The calcification

Gipervitaminoz D must be differentiated from the calcification of blood vessels in children of early age. E. B. voit, Century A. Novikov (1967) offer for etiological the basis of all children's vascular calcification of blood vessels to allocate in 4 groups: 1 - metastatic calcification of the arteries, kidney disease; 2 - calcification of the aorta, pulmonary artery disease or coronary artery anomalies of the heart and vessels; 3 - the deposition of calcium in the blood vessels when hypervitaminosis D; 4 - idiopathic group.
Morphological changes of vessels of all these groups of vascular calcification quite similar and are manifested by the deposition of lime in the inner elastic membrane with the simultaneous development of fibrous intimal proliferation of blood vessels. In the literature there is a description of the calcification of soft tissues and blood vessels in neonates and infants with collagen diseases (scleroderma, dermatomyositis), with some congenital diseases (toxoplasmosis, cytomegaly), birth asphyxia (Persianinov, 1961).
E. K. Zhukov and co-authors (1968) believe that calcification in newborns can contribute intravenous administration of hypertonic solutions of calcium chloride, for the latter refers to strong stimuli vascular walls, and in combination with glucose solution, these properties have become even stronger. According to E. K. Zhukova, along with the positive effect of the solutions of calcium chloride and glucose in children, burdened with any pathology, can cause qualitatively different reactions in the form of long spasm. In the tissues and organs receiving power over the vessel, undergo degenerative changes, and necrosis with secondary deposition in them of calcium salts.
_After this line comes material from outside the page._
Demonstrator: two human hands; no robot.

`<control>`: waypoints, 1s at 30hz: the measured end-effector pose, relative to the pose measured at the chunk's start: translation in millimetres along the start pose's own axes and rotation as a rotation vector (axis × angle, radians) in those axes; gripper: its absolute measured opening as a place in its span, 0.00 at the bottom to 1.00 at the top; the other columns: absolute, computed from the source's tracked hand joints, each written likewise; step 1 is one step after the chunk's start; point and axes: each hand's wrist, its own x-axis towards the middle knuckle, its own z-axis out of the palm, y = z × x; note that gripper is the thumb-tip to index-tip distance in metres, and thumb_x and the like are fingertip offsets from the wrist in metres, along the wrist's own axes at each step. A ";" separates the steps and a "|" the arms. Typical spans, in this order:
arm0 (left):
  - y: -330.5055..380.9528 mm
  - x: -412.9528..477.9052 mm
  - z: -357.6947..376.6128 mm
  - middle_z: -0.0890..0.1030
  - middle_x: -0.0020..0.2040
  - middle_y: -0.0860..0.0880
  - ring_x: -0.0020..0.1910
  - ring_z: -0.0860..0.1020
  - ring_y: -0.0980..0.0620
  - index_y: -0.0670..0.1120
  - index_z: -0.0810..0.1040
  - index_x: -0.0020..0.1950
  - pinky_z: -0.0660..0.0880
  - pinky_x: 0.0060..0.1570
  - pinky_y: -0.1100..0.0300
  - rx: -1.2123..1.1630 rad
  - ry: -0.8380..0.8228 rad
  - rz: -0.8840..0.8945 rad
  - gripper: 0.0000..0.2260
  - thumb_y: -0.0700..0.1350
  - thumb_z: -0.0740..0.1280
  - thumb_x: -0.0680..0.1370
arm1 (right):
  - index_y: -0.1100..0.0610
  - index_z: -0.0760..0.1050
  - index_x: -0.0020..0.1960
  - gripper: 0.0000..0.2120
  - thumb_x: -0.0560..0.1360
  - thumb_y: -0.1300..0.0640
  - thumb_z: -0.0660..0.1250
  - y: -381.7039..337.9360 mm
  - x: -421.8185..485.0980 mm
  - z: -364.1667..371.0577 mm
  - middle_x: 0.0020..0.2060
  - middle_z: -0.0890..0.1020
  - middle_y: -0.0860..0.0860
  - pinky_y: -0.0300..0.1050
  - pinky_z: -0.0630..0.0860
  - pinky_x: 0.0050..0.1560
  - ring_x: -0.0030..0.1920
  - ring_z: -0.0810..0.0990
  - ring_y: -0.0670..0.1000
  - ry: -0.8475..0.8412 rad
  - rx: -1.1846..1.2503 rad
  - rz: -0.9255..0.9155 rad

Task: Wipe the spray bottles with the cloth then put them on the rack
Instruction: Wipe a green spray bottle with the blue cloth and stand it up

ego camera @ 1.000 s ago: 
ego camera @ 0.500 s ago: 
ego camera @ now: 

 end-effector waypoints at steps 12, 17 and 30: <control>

Causes of calcification not completely understood. Most of the authors indicate that the development of calcification is a common (humoral, nerve, exchange), and local factors. L. G. Safin (1963) considers this pathological process as inborn suffering associated with intrauterine pathology, involving oxygen with the subsequent accumulation of salts, lime. To the development of calcification also involved a violation of metabolism.
Idiopathic calcinosis vessels should be differentiated from calcification, developing on the ground gipervitaminoza D. this is Usually not difficult, unless there is a history of instructions on the use of child vitamin D, especially in high doses. Congenital calcification is a consequence of the preceding pathological changes in a particular organ. Unlike calcium developed on the soil of hypervitaminosis D, they are not metastatic nature. The calcium concentrated in one body and are not generally in the organs, which are localized lime metastases (the lung, the mucous membrane of the stomach, kidneys and other), which is typical for gipervitaminoza D.
Thus, the problem of calcification in newborns are not yet sufficiently developed for the settlement of the question of differential diagnostics of vascular calcification of different etiology and requires further investigation with participation of pediatricians, obstetricians, biochemists, pathomorphologic.
Renal syndrome in hypervitaminosis D should be differentiated from tubulopatii, a group of diseases and syndromes characterized by the violation of homeostatic functions of the renal tubules. The diseases are genetically determined. First of all it is necessary to differentiate from tubulopatii, manifested as skeletal anomalies, and tubulopatii, proceeding with nephrolithiasis.